Your objective> Show every line below where "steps" can be found.

★ ★ ★ ★

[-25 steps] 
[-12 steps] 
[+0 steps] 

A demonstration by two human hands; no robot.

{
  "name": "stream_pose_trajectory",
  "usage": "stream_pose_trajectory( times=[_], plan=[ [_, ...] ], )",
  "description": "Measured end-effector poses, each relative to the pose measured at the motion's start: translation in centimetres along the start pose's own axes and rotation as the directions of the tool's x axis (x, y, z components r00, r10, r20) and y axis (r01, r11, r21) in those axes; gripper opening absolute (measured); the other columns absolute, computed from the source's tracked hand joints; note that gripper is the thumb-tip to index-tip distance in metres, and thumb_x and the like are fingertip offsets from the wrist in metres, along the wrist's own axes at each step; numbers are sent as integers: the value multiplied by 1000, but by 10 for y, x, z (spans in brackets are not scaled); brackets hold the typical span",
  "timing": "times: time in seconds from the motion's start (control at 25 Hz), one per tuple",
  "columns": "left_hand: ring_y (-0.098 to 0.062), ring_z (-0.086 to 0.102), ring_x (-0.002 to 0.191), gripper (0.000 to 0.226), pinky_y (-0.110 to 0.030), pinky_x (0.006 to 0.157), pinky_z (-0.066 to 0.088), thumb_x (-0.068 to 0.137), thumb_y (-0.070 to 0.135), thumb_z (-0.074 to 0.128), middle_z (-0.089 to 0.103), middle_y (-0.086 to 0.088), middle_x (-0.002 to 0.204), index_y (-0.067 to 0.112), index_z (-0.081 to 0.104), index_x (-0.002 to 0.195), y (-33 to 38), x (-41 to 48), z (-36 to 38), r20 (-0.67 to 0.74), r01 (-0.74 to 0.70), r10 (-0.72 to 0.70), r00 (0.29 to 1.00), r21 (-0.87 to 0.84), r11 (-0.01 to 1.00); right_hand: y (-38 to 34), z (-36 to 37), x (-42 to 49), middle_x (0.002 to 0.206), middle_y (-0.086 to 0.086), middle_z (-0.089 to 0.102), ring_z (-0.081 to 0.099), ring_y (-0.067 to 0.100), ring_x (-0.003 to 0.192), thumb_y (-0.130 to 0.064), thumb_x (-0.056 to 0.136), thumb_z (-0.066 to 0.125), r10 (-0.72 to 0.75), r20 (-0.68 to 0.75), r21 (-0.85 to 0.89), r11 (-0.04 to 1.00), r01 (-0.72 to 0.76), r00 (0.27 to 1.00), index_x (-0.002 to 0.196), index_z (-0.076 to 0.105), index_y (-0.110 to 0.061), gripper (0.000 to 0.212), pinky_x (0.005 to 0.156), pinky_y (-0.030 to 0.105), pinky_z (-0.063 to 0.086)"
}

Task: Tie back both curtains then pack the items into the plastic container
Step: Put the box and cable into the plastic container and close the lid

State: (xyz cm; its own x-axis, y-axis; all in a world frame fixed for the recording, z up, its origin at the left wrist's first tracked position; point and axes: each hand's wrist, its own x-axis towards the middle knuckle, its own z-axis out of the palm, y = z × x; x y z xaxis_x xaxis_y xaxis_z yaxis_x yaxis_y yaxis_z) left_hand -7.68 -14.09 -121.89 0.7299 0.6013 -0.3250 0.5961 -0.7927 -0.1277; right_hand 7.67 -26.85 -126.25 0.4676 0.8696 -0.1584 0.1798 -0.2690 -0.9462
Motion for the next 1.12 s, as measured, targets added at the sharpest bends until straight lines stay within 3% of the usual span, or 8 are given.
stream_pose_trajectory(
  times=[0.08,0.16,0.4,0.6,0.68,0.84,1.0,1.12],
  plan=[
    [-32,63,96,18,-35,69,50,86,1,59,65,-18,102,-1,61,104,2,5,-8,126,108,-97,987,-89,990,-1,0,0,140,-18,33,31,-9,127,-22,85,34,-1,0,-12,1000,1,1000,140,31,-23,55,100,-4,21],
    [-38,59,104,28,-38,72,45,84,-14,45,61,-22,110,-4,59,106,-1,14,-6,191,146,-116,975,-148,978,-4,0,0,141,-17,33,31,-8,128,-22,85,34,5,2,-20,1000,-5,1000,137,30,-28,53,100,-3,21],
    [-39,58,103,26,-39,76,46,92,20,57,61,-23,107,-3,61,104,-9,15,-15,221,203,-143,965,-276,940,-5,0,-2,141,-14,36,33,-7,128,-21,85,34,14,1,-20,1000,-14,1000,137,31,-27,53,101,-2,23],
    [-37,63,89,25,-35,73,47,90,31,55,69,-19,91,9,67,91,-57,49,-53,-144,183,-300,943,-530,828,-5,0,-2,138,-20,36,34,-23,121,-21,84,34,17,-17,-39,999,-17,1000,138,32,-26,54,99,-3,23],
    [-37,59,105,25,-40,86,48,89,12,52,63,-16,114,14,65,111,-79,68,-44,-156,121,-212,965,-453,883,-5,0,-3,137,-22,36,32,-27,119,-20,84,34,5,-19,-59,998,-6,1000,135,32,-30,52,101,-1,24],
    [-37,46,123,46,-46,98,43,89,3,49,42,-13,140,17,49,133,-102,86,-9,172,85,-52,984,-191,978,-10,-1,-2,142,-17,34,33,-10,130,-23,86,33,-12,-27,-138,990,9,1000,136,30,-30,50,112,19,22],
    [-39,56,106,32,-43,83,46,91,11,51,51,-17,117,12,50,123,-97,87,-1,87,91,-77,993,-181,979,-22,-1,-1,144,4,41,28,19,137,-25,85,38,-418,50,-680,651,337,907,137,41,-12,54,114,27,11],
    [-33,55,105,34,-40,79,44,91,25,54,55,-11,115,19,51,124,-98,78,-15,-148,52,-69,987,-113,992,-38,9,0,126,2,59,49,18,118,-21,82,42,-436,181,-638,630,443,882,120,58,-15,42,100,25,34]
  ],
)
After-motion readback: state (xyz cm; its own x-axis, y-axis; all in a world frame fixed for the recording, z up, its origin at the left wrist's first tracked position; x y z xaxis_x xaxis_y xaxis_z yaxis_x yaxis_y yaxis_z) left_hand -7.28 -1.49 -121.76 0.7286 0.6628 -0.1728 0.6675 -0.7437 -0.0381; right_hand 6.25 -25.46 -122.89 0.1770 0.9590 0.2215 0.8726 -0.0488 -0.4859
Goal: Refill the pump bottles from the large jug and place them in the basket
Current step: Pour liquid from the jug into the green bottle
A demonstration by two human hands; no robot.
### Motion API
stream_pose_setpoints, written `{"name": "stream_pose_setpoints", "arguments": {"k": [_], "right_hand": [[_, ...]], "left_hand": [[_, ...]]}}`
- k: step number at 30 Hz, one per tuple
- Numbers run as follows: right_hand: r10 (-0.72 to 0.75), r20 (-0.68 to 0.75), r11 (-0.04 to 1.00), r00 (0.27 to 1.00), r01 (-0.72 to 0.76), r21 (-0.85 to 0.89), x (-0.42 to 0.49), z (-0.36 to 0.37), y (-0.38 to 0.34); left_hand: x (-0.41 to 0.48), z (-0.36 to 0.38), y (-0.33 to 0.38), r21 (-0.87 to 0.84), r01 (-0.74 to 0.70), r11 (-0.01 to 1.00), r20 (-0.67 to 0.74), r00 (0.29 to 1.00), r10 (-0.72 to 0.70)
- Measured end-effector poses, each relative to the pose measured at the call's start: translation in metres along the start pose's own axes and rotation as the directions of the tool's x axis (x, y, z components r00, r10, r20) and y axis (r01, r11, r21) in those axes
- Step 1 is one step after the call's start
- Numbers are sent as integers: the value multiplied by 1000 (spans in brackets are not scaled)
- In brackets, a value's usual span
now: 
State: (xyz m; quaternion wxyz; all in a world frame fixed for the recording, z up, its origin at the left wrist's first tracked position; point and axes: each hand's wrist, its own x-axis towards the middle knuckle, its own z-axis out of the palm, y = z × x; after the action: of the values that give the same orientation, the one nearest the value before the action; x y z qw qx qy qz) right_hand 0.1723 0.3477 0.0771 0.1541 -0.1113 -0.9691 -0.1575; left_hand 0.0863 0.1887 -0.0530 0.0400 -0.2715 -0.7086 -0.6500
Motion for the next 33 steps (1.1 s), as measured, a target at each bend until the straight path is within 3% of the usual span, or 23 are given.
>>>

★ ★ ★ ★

Answer below>
[-25 steps] 
[-12 steps] 
[+0 steps] 
Motion for the next 33 steps (1.1 s), as measured, a target at each bend until the straight path is within 3% of the usual span, or 23 are given.

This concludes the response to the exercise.